Fig. 4.

Overexpression Pgc-1α affects lipid droplet metabolism in primary human skeletal muscle myotubes. (A) Western blot analysis of mouse Pgc-1α protein abundance in differentiation day 7 human skeletal myotubes. Cells were harvested 72 h after transduction with increasing doses (PFU/cm²) of adenoviruses expressing β-galactosidase (β-gal) or mouse Pgc-1α. (#) denotes the dose used for subsequent gene expression and pulse-chase studies. (B) mRNA expression analysis of myotubes harvested 72 h after virus treatment.
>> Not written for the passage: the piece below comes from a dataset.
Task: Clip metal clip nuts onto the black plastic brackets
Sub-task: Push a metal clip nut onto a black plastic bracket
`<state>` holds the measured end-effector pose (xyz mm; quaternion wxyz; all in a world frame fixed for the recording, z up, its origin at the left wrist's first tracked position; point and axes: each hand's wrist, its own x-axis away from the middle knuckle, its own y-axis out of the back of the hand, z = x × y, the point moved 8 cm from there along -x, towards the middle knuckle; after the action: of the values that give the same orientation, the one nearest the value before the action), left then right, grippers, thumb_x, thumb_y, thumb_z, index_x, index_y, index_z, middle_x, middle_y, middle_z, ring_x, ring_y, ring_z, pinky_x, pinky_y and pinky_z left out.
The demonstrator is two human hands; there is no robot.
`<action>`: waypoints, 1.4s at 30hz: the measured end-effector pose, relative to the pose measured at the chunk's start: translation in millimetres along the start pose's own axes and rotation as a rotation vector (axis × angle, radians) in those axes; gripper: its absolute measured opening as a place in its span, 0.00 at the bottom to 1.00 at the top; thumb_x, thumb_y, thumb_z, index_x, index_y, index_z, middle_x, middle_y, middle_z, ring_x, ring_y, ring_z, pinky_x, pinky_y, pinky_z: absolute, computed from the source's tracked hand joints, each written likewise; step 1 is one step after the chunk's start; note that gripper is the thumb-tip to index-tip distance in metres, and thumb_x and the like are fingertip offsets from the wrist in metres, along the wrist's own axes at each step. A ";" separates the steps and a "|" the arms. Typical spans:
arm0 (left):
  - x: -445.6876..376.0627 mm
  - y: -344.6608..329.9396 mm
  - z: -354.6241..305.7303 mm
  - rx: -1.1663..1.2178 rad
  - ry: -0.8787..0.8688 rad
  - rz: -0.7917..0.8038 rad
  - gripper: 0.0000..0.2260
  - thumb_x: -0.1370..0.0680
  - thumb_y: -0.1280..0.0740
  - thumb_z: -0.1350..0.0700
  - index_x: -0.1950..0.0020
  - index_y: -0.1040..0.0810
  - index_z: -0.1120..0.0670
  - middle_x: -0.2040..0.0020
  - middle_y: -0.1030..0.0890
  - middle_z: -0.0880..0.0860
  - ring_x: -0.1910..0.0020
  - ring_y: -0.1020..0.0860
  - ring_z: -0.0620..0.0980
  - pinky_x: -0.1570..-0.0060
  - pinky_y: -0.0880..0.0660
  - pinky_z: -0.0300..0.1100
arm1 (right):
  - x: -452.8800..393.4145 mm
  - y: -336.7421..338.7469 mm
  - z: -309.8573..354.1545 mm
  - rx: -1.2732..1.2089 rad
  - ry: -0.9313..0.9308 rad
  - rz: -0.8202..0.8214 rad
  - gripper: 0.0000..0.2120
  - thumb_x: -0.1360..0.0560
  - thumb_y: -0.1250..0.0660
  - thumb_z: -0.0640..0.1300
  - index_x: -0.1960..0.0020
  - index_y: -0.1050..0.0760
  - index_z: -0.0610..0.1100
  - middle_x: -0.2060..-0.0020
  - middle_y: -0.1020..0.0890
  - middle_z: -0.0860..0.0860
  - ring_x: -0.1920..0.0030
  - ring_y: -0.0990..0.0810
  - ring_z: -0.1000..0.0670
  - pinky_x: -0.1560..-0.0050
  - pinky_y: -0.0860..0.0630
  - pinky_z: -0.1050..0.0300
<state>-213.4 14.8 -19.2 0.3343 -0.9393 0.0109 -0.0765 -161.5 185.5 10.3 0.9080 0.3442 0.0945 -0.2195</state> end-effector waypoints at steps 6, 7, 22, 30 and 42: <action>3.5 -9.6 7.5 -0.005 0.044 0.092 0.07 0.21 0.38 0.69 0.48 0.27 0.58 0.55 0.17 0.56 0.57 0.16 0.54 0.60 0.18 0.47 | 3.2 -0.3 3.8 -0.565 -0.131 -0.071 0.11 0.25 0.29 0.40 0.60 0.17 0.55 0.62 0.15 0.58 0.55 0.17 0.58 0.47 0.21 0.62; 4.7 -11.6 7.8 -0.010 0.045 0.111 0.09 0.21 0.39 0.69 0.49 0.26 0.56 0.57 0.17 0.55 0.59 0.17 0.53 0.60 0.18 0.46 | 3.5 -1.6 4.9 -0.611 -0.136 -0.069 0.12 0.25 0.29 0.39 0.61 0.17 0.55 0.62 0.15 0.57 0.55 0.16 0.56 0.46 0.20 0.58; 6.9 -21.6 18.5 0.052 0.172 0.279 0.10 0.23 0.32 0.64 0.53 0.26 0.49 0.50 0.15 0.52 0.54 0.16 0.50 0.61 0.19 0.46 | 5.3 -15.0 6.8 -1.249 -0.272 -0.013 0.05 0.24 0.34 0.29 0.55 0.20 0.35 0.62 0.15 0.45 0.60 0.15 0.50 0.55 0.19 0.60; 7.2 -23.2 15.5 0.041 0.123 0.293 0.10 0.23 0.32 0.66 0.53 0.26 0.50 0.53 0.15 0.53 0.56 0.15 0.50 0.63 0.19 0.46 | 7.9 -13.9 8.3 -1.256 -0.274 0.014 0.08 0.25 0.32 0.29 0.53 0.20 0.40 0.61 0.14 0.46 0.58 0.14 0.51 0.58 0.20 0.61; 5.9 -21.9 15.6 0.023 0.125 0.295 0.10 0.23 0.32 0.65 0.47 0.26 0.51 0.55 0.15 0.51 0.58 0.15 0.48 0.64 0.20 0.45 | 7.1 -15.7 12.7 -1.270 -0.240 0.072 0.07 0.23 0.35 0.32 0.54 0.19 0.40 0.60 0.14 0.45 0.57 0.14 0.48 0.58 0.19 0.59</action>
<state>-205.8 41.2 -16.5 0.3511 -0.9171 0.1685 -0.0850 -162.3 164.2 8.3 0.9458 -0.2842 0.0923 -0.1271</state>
Data are means ± SEM for triplicate wells from two independent experiments analyzed in triplicate and normalized to 18 s. (C) Day 4 myotubes were exposed to media containing 100 µM oleate/palmitate (1:1) bound to BSA at a 5:1 ratio for 72 h. Neutral lipids were stained using AdipoRed and visualized by fluorescent microscopy. (D) Schematic representation of the pulse-chase experimental design. L-carnitine (0.5 mM) was present only during the chase. (E) Representative radiogram of myotube lipids measured at the end of the 24 h pulse showing incorporation of [1-¹⁴C]oleate into TAG, DAG, and phospholipids (PL). Quantitation of [1-¹⁴C]oleate-labeling of (F) TAG, (G) DAG, and (H) PL during the pulse-chase experiment. Cells were harvested in 0.1% SDS lysis buffer at times 0 (immediately after the 24 h pulse), 3, 8, and 24 h during the carnitine chase. (I) ¹⁴CO₂ production and (J) glycerol release into the medium at 3 and 8 h during the carnitine chase. Data are means ± SE of two independent experiments performed in triplicate and expressed as a percentage relative to levels in cells treated with β-gal virus at time 0 (the end of the pulse period). In (F–J), data are normalized to total cellular protein per well. *P < 0.05 versus β-gal treated control cells at the same time point.